(Task objective): Locate each line with the string "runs" in the listing below and copy it.

──────────

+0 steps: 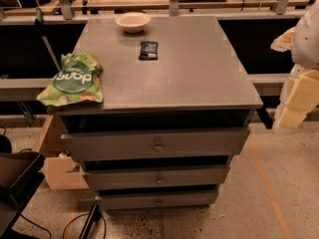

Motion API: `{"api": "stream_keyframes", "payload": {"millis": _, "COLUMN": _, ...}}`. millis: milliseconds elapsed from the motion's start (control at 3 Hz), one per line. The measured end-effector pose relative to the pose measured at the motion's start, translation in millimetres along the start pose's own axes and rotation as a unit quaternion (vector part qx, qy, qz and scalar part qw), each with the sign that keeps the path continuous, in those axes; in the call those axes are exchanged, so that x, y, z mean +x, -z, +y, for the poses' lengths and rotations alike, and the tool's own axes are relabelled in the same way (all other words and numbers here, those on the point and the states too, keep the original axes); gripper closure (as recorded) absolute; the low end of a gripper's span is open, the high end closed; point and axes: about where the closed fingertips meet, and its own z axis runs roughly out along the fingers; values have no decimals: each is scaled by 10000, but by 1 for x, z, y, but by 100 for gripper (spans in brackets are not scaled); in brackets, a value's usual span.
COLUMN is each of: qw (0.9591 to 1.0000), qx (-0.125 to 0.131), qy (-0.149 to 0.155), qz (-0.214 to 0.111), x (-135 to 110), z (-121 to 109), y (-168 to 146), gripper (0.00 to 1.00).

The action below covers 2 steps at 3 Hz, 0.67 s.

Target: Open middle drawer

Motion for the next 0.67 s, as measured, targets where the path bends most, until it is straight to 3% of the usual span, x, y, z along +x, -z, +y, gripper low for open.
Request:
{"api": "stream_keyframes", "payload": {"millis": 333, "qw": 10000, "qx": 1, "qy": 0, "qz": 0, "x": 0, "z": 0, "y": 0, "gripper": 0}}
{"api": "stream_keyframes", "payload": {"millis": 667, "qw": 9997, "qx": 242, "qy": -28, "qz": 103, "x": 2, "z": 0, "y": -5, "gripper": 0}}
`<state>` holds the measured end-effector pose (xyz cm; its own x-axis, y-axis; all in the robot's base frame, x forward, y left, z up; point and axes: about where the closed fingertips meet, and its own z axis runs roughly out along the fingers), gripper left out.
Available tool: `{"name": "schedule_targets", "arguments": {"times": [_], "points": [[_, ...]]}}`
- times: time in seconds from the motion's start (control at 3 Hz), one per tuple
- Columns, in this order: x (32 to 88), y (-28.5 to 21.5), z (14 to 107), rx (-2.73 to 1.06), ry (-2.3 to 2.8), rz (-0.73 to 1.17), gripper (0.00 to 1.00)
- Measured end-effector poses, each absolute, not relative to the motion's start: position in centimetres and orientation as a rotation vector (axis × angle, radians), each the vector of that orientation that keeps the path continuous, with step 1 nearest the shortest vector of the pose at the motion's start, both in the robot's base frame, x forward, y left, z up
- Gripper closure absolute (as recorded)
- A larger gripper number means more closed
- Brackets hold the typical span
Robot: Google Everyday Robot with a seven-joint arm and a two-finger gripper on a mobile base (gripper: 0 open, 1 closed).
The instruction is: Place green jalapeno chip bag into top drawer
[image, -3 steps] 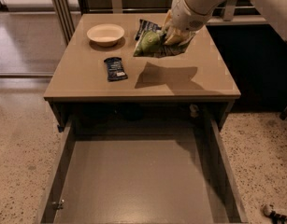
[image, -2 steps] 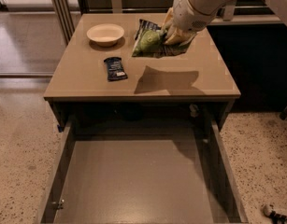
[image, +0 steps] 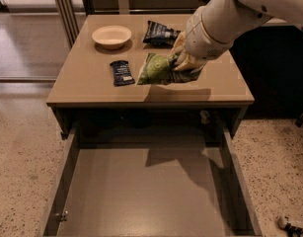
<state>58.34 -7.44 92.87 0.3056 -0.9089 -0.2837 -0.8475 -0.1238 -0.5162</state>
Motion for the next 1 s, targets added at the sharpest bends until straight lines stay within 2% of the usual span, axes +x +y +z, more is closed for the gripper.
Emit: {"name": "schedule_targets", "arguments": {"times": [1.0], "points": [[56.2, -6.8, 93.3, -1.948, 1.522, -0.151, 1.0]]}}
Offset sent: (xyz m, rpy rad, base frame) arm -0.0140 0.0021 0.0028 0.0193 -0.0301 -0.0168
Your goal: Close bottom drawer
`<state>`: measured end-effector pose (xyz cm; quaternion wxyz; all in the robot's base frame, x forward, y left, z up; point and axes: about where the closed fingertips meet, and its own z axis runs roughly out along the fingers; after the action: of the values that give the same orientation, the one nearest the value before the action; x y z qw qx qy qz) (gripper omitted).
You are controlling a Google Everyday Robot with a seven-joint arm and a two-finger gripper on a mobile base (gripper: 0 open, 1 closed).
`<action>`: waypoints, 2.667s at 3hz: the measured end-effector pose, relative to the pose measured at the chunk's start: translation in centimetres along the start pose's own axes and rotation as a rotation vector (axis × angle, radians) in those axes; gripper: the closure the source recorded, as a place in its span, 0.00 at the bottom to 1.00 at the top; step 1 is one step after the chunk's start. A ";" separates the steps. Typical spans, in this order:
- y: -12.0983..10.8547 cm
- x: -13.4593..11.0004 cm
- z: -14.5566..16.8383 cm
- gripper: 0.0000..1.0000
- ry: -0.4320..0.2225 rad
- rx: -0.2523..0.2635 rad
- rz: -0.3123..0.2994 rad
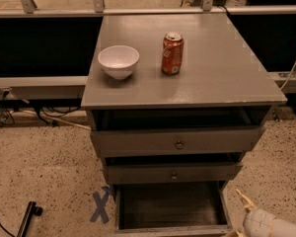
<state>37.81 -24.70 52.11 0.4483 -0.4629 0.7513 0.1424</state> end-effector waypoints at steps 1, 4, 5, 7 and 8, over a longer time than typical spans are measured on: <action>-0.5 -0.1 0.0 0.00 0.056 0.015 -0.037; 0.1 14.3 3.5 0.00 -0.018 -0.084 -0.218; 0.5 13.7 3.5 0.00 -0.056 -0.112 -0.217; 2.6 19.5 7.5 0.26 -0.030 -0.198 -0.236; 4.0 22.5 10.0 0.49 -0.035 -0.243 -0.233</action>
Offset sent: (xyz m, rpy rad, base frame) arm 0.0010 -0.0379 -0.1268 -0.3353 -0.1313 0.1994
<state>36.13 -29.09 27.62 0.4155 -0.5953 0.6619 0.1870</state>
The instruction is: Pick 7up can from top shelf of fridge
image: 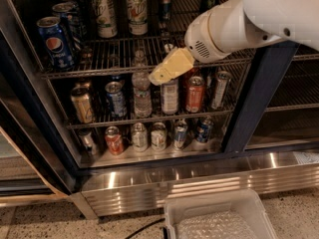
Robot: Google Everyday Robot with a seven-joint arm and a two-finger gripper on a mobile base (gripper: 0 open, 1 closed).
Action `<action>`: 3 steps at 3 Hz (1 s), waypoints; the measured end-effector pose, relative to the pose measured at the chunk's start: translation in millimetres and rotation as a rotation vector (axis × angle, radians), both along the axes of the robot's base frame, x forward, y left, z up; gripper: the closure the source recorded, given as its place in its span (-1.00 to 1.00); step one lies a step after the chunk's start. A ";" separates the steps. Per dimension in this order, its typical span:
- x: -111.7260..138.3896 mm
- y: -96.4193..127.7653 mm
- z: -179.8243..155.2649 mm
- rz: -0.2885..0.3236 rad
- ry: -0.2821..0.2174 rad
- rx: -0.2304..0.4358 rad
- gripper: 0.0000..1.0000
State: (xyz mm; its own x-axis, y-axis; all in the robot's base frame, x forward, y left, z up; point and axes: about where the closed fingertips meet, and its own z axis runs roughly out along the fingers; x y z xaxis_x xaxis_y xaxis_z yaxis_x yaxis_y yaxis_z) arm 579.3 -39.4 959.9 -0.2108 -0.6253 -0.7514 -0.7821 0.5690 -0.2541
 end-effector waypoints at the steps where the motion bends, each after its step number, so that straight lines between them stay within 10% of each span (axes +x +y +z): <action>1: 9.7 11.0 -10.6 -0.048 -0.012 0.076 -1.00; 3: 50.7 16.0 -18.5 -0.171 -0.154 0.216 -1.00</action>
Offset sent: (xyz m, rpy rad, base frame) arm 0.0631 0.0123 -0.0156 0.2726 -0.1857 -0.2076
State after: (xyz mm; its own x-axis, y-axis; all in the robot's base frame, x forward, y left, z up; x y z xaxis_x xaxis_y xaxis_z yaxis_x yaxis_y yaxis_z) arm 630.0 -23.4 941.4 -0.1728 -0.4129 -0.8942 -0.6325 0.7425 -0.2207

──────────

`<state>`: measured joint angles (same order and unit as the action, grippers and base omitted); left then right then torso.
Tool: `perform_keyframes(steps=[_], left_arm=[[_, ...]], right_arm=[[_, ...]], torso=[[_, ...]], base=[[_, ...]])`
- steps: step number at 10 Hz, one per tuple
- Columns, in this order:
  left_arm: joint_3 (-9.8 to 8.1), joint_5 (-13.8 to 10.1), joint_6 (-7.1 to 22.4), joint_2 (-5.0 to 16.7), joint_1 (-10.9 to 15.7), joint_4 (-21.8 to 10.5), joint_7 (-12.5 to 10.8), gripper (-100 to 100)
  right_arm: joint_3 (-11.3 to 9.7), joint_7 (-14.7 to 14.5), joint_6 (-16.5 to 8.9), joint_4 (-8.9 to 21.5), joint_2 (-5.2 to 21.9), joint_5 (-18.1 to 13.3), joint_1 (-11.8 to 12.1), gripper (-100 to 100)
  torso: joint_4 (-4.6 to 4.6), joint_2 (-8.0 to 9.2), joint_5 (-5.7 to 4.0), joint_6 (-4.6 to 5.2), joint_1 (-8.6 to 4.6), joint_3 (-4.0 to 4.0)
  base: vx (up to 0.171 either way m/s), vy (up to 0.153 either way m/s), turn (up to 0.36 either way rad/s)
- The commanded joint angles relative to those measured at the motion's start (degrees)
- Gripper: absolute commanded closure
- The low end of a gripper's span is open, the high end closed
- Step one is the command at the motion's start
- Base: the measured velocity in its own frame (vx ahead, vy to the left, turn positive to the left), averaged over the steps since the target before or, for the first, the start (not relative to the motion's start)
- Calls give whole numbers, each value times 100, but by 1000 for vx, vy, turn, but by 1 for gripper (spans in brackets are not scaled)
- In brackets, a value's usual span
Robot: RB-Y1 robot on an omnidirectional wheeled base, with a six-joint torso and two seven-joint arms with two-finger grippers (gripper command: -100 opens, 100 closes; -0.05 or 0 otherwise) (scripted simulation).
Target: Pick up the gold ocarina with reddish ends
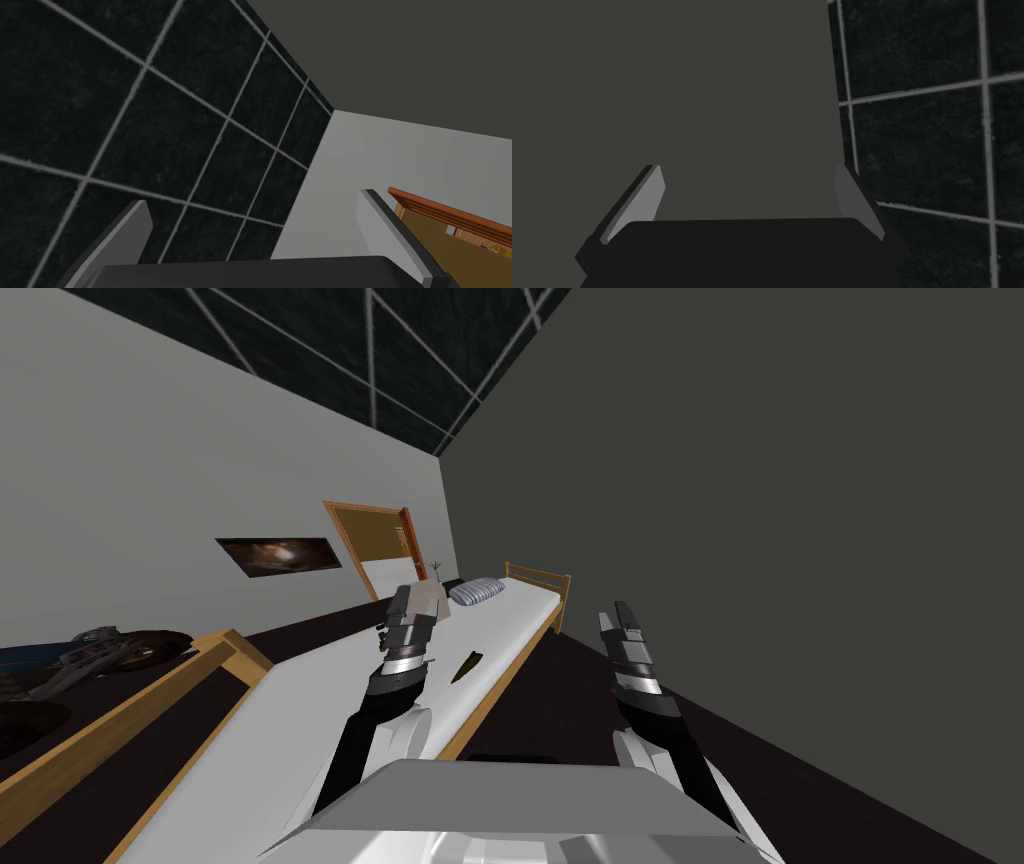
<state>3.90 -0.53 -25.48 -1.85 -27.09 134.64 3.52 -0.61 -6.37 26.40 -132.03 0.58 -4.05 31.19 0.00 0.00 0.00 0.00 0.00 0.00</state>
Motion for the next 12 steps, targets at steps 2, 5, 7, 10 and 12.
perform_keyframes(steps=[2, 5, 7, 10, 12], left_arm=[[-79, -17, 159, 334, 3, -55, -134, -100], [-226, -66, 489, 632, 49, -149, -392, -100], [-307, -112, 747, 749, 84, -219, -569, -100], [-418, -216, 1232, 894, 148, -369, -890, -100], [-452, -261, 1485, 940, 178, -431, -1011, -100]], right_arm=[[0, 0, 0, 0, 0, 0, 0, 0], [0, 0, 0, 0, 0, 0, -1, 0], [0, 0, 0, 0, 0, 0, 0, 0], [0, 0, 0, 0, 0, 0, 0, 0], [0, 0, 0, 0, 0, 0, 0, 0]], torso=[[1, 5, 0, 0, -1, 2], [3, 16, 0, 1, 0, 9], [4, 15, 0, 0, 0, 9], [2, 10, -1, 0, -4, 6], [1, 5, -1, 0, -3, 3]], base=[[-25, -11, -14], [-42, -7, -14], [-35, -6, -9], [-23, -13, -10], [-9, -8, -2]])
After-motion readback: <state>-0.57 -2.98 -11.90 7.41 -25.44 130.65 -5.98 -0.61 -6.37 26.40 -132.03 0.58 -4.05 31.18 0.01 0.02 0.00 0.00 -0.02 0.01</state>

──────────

(Result of this task):
Motion API: `{"api": "stream_keyframes", "payload": {"millis": _, "COLUMN": _, ...}}`. millis: milliseconds elapsed from the motion's start (control at 3 Hz), one per line. The measured end-effector pose relative to the pose measured at the motion's start, translation in millimetres along the start pose's own axes and rotation as a unit quaternion (vector part qx, qy, qz and scalar part qw), each with the sign that keeps the path continuous, in those axes; in the call those axes are exchanged, so that x, y, z mean +x, -z, +y, for the poses' lengths and rotations alike, and the tool's own axes are relabelled in the same way (all other words and numbers here, those on the point and the states too, keep the original axes); gripper closure (as recorded) absolute; the low end of a gripper's span is open, the high end closed; point and axes: about where the closed fingertips meet, and its own z axis runs roughly out along the fingers; values have no decimals: each is scaled by 10000, but by 1 for x, z, y, but by 100 for gripper (spans in brackets are not scaled); in brackets, a value's usual span.
`<state>` holds the measured end-effector pose (xyz cm; its own x-axis, y-axis; all in the robot's base frame, x forward, y left, z up; point and axes: about where the closed fingertips meet, and its own z axis runs roughly out along the fingers), gripper left out.
`<state>`: measured end-effector pose (xyz cm; quaternion wxyz; all in the robot's base frame, x forward, y left, z up; point and axes: about where the closed fingertips meet, and its own z axis runs roughly out along the fingers; after the action: of the values that give the same orientation, the one nearest the value before the action; x y z qw qx qy qz) (gripper omitted).
State: (xyz mm; its own x-axis, y-axis; all in the robot's base frame, x forward, y left, z up; point and axes: about where the closed fingertips meet, and its own z axis runs roughly out along the fingers; x y z xaxis_x xaxis_y xaxis_z yaxis_x yaxis_y yaxis_z) arm 579.3 -39.4 959.9 -0.2108 -0.6253 -0.7514 -0.7821 0.5690 -0.2541

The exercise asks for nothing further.